*** RECORDS PROVIDED ***

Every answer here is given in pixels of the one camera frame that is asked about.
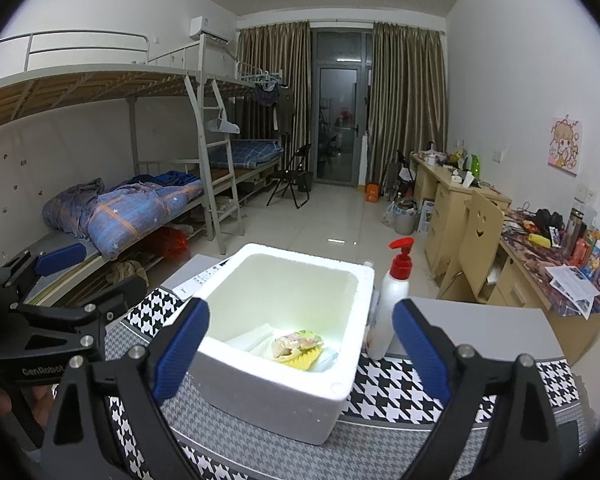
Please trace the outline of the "person left hand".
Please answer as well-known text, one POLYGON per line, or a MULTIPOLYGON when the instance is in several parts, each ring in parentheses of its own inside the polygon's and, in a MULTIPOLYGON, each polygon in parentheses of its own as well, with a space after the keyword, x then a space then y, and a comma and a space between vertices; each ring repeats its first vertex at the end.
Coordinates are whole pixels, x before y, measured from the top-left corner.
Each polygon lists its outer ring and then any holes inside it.
POLYGON ((52 414, 54 402, 51 386, 35 386, 28 391, 17 388, 14 394, 9 394, 0 388, 0 418, 4 418, 15 408, 23 408, 45 428, 52 414))

*** End of RECORDS PROVIDED ***

**WHAT IS REQUIRED**
Wherever a line of the data above contains "pixels", copy that line.

**ANSWER TO THIS PROBLEM**
Every answer here is given in pixels of the one camera frame that is asked about.
Coordinates are whole pixels, x before y, measured from the top-left corner.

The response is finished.